Dataset entries
━━━━━━━━━━━━━━━━

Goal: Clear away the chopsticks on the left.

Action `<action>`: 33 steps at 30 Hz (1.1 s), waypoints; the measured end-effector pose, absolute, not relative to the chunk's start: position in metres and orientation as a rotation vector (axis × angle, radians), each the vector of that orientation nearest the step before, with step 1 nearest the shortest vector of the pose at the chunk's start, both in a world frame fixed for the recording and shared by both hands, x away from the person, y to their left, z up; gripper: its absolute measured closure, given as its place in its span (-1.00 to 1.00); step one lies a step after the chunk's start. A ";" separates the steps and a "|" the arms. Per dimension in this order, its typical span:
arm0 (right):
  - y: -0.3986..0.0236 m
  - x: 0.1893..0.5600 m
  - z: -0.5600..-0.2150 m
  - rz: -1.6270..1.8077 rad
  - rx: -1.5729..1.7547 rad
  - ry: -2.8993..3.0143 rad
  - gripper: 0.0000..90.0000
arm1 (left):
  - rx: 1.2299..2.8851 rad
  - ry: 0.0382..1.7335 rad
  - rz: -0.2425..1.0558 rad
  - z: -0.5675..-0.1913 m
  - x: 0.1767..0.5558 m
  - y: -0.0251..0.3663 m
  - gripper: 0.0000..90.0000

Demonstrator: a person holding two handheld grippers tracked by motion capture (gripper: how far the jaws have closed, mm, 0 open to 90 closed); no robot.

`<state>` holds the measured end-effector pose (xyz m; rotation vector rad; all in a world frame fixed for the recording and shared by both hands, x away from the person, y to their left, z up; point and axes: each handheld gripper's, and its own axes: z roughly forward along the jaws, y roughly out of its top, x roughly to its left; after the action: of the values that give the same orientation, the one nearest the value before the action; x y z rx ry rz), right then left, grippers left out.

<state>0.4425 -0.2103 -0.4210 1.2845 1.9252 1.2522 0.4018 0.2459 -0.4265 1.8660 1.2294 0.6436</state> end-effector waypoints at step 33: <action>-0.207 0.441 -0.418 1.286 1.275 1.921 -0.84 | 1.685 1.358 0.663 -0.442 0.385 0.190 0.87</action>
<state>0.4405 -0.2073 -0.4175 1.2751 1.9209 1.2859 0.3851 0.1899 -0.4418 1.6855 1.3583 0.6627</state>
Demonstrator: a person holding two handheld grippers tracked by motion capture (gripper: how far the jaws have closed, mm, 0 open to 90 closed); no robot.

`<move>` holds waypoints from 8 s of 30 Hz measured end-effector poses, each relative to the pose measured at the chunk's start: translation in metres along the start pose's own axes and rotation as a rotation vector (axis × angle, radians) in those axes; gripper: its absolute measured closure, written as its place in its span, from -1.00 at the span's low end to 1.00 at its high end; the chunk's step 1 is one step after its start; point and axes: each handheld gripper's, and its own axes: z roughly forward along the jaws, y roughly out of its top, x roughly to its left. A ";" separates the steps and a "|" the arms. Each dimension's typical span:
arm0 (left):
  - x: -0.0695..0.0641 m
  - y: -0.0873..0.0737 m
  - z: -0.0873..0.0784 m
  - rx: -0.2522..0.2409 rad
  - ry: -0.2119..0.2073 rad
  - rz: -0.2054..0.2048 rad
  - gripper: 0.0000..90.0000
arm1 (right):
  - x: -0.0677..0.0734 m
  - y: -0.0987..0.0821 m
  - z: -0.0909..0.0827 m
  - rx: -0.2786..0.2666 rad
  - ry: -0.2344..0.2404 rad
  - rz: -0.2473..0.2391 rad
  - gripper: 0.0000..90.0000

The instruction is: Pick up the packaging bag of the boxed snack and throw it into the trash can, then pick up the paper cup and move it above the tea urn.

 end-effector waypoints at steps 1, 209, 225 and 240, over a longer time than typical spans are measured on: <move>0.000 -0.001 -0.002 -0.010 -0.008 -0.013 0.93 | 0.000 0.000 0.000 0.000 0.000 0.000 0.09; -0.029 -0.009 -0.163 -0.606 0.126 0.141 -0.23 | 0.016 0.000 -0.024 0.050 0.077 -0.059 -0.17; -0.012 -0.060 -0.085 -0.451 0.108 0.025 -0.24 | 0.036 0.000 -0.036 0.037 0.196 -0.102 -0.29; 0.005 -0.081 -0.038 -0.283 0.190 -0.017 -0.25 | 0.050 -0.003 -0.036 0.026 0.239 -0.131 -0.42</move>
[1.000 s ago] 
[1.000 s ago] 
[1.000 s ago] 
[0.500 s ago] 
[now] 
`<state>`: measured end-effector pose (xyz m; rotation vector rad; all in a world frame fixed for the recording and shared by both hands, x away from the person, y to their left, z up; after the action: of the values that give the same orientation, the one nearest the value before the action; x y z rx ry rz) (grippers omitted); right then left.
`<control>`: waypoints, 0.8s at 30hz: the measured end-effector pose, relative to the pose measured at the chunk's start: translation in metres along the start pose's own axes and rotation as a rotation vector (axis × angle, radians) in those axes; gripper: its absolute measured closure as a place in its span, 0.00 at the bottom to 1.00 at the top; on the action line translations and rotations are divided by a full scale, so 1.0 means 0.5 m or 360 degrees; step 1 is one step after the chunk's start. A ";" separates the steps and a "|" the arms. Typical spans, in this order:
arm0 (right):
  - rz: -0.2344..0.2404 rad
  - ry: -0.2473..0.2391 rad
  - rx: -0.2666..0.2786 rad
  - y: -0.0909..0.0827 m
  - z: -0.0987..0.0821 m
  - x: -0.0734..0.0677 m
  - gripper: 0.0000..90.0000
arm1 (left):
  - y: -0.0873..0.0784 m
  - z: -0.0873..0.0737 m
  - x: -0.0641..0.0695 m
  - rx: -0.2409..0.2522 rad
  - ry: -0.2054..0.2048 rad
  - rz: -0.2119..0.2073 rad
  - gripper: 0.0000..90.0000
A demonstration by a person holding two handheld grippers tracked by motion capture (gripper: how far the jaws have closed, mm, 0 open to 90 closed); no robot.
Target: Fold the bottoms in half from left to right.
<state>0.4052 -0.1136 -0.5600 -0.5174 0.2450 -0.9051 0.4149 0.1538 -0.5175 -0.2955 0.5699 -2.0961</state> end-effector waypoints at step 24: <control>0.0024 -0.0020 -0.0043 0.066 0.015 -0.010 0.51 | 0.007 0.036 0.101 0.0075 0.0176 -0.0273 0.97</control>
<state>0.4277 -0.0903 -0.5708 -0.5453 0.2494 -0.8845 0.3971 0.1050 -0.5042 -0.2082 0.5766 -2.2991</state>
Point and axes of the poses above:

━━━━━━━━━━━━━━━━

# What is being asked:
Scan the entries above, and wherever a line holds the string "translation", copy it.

# Problem solution:
`<move>` holds waypoints from 8 s of 30 Hz measured end-effector poses, each relative to the pose measured at the chunk's start: translation in metres along the start pose's own axes and rotation as a rotation vector (axis × angle, radians) in those axes; gripper: its absolute measured closure, written as its place in its span, from -1.00 at the span's low end to 1.00 at its high end; the chunk's step 1 is one step after its start; point and axes: each handheld gripper's, and its own axes: z roughly forward along the jaws, y roughly out of its top, x roughly to its left. A ";" separates the steps and a "|" the arms. Each dimension's typical span:
`<control>`: waypoints, 0.8s at 30hz: the measured end-effector pose, relative to the pose measured at the chunk's start: translation in metres along the start pose's own axes and rotation as a rotation vector (axis × angle, radians) in those axes; gripper: its absolute measured closure as a place in its span, 0.00 at the bottom to 1.00 at the top; on the action line translations and rotations are divided by a full scale, so 1.0 means 0.5 m or 360 degrees; step 1 is one step after the chunk's start. A ";" separates the steps and a "|" the arms. Typical spans, in this order:

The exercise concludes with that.